For single phase flow, the proportion of the flow emerging from each outlet depends on the resistance in the downstream pipework. Figure 1 shows that when the resistance in the branches is low, there can be significant maldistribution which is noticeably decreased when the resistances are increased. Where it is important that the flow from each outlet is approximately uniform, additional resistances in the form of orifices (or ferrules) are provided. In cases such as fired boilers these ferrules are individually sized.

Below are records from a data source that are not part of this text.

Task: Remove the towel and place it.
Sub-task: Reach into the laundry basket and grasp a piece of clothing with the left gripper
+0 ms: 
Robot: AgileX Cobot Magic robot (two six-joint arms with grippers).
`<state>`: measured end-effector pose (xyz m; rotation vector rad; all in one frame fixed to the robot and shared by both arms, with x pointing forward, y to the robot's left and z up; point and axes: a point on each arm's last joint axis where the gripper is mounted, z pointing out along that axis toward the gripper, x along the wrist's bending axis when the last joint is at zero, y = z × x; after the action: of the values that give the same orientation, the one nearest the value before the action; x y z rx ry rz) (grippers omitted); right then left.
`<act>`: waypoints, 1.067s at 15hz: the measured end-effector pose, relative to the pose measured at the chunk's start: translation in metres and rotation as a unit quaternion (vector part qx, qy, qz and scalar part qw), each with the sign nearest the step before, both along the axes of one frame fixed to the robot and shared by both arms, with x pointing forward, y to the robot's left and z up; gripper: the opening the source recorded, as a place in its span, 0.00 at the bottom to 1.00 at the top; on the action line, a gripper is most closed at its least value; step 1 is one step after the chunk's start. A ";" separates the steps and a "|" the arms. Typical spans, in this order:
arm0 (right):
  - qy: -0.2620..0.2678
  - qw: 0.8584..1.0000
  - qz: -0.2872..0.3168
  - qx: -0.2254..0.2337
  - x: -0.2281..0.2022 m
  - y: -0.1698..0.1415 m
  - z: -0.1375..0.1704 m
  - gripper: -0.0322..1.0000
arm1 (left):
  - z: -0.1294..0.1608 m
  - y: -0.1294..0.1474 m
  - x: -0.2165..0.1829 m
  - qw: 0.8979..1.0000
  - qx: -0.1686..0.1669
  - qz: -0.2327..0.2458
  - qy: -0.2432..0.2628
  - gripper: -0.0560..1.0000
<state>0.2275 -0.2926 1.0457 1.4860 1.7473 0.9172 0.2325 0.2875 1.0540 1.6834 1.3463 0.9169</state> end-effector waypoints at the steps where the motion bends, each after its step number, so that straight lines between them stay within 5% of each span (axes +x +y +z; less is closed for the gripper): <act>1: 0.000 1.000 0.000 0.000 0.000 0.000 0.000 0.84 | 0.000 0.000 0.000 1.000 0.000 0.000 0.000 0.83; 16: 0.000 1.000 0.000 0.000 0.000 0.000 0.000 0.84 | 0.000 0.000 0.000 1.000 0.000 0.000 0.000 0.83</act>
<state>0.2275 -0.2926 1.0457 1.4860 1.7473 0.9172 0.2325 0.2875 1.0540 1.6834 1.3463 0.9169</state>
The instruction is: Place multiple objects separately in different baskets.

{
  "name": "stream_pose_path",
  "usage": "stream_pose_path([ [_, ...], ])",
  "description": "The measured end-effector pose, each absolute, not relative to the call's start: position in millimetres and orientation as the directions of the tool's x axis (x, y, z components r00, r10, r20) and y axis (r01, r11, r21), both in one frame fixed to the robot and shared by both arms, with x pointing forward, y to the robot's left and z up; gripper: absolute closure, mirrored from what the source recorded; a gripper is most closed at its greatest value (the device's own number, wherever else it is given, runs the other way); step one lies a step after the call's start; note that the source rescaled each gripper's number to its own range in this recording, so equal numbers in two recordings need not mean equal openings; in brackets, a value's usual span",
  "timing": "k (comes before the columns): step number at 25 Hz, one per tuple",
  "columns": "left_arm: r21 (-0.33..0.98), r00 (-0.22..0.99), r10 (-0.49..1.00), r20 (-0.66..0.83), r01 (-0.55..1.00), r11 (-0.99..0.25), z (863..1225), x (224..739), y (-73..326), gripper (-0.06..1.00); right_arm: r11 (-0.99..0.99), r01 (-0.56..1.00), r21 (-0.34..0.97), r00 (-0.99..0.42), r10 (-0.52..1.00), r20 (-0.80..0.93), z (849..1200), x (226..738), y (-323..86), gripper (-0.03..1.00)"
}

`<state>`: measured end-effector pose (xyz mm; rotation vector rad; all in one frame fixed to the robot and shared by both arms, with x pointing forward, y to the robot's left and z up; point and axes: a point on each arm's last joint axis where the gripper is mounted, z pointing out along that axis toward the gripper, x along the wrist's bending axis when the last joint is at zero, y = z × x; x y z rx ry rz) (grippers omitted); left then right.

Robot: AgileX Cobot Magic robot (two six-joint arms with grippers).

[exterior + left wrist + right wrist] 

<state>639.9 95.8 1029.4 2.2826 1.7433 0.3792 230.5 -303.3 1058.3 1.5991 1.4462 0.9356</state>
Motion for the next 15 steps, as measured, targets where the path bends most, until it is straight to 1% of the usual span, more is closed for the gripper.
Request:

As well as the pressure drops in the downstream pipes, there are additional pressure drops associated with the junction, one for each outlet, which should be taken into account. In the modelling of these multibranch systems, there have been two approaches. The first [Acrivos et al. (1959), Baruja and Jones (1976)] used the concept of porosity to represent a regular array of closely spaced branches. Such an approach might be suited to cases with a single flow direction but not for more complex configurations. Alternatively, the system is treated as a series of individual junctions. Care must be taken to account for any interaction between branches. McNown (1954) examined the effect on interbranch distance on the pressure changes along the main pipe. For the branch pressure drop, Zenz (1962) suggests that the value for an individual junction be increases by 25%. However, in a systematic study, Scruton et al. (1988) showed that the branch pressure drop is well represented by the correlation of Gardel (1957) for interbranch spacing of 1.5 to 15 times the branch diameter.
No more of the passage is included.